Selam, nasılsınız??
☆yıldızlamayı unutmayalım ☆
Yorumcukları göreyim 😳
🦋
Üstümdeki kusmuk lekesine dudak bükerek bakarken Ege, onu koyduğum yerde elindeki oyuncağını inatla sallıyordu. Rahatlamış gibi mutluydu. Oysa bu bluzumu yeni yıkamıştım.
"Sırf kusmak için kucağıma gelmek istedin değil mi?" Kiraz kemirmekten kızarmış dudakları iki yana doğru gerildi ve gülümsedi. "Şımarıksın. Bekle burada, üstümü değiştirip geleceğim."
Onu yerdeki battaniyesinin üstünden alıp mama sandalyesine oturttum. Bir kirazın daha çekirdeğini çıkartıp eline verirken ayaklarını ve oyuncağını sallamaya devam ediyordu.

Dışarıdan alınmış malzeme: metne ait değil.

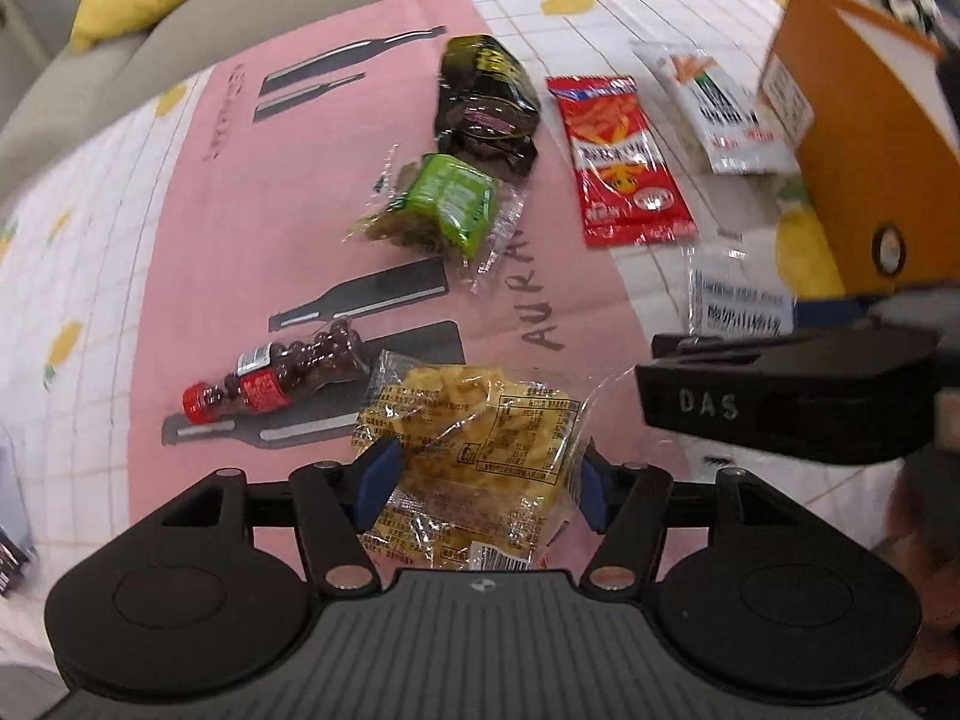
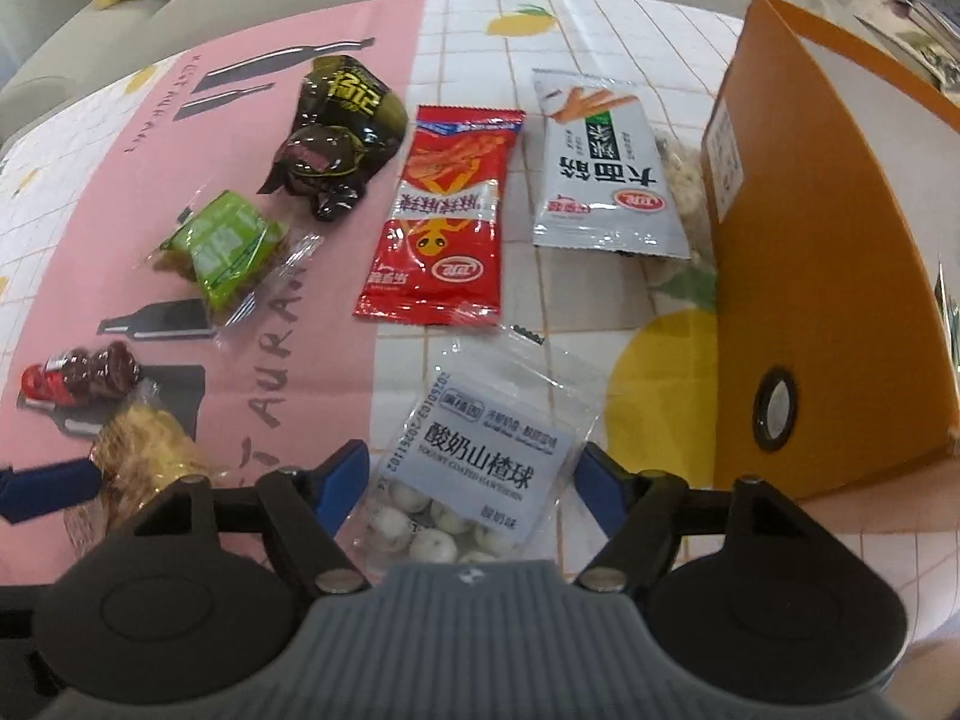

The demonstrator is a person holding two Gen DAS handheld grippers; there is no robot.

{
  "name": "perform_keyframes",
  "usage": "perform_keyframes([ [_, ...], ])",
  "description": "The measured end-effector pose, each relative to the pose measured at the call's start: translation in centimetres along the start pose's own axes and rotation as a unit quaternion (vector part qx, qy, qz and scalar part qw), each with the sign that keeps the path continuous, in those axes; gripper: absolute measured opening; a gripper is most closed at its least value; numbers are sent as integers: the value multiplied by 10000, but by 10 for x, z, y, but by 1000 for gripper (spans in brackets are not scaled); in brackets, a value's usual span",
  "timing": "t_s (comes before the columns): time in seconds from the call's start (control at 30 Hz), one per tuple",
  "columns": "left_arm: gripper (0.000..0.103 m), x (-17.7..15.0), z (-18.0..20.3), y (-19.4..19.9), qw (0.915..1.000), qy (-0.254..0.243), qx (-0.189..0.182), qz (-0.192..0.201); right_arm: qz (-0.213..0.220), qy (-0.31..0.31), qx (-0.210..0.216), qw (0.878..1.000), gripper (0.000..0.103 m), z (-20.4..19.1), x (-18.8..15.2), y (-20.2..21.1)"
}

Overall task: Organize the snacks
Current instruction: 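Grasp the yogurt-ball packet with the right tool, then lift the cracker bag with the left tool while the right carries the yogurt-ball packet toward the box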

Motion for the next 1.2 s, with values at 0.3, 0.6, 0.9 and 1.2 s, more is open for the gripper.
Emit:
perform_keyframes([
  [0.3, 83, -11, 24, -8, 9955, -859, 385, 140, -54, 450, 286, 9986, 64, 17, -15, 12],
  [0.6, 40, -5, 10, 10, 9968, -547, 324, 475, -130, 530, 509, 9972, 60, 33, -21, 22],
  [0.9, 26, 5, -2, 39, 9968, -99, 113, 779, 113, 906, 669, 9936, 59, 26, -22, 49],
  [1.2, 23, 26, -6, 80, 9921, 379, -292, 1156, 439, 976, 906, 9901, 59, 24, -6, 88],
])
Point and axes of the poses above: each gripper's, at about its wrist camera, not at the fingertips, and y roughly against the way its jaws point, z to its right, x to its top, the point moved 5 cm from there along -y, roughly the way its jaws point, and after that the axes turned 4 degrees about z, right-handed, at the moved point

Göz ucuyla mutfağa göz atıp yatak odasına doğru yürüdüm. Bir apartmanda oldukça büyük bir dairede yaşıyorduk lakin Ege olmadan büyük gelen alan şimdi küçücük görünüyordu gözüme. Her yerden bir oyuncak, bir kıyafet fırlıyor gibiydi. Çocuk büyütmek gerçekten zor ve zahmetliydi.
Ömer, cinayet büroda amirdi. Günlerinin çoğu zaman ev dışında geçse de boş bulduğu her anda eve gelir, dibimizden ayrılmazdı. Oğlumuzu deli gibi seviyordu. Bana iliklerime kadar hissedebileceğim bir aşk sunuyordu.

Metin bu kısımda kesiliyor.